O Timor é um pequeno país próximo do arquipélagos da Indonésia. No passado foi invadido e subjugado pelo governo Indonésio e depois colonizado por Portuguese. Esses eventos deixou uma herança portuguesa no país, e apesar da linga oficial ser o Tetum, muitos Timorenses falam português com fluência. A igreja local, e as instituições missionárias atuam há mais de 20 anos em cooperação com o governo para manter a paz entre grupos étnicos rivais e com os países vizinhos.

O objetivo é socorrer mulheres e crianças e apoiar as famílias que passavam a viver em abrigos, disse o embaixador da Nova Zelândia no Timor-Leste, Philip Hewitt. O ciclone que atravessou a nação de língua portuguesa, no sudeste da Ásia, agravou a situação da Covid-19. O preço dos alimentos disparou.

Hoje, os timorenses estão pagando 10% a mais pelo quilo de arroz e uma média de 20% a mais do que desembolsavam no ano passado para fazer as compras.

Segundo o PMA, milhares de acres de campos agrícolas estão submersos pelas cheias e uma colheita ruim de milho e outros cereais só irá piorar a situação. O Timor-Leste continua precisando do apoio da comunidade internacional para evitar a fome e o sofrimento.

A nação asiática tem um dos índices mais altos de subnutrição da Ásia-Pacífico com casos de falta de crescimento afetando a metade dos meninos e das meninas timorenses.
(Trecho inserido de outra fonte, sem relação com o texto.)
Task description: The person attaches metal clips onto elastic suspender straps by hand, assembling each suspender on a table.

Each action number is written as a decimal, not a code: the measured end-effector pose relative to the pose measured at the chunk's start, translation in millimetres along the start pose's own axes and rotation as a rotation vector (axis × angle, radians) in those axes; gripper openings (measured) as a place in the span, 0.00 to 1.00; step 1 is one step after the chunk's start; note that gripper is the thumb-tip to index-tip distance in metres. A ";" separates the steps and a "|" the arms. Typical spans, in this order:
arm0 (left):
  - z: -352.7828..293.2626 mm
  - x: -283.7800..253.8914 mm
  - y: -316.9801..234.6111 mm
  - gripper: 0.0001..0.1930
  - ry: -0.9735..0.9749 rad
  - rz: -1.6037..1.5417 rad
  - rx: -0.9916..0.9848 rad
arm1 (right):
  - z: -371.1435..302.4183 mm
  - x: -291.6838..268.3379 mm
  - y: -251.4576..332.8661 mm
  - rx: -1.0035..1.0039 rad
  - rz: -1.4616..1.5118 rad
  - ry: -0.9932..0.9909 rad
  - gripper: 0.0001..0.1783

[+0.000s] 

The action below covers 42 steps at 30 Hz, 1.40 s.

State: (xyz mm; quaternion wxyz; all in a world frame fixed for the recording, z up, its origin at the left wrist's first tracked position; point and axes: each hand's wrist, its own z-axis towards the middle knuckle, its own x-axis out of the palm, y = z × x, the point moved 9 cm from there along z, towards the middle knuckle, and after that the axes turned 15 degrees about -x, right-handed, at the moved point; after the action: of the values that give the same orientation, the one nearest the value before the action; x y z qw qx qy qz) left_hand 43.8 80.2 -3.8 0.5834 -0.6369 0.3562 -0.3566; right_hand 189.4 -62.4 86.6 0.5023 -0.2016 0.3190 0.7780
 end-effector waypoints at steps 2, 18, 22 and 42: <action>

Um outro problema grave é a anemia, altamente prevalente, entre mulheres em idade reprodutiva. Com o dinheiro, o PMA deve licitar a compra de biscoitos energéticos, ricos em vitaminas e minerais, para grávidas e mulheres que amamentam.

A quantia também deverá ajudar o Ministério da Saúde a estocar suprimentos de emergência para levar de Díli a outros municípios timorenses. Em 28 de abril, o presidente do país renovou o estado de emergência por causa da pandemia por mais 30 dias.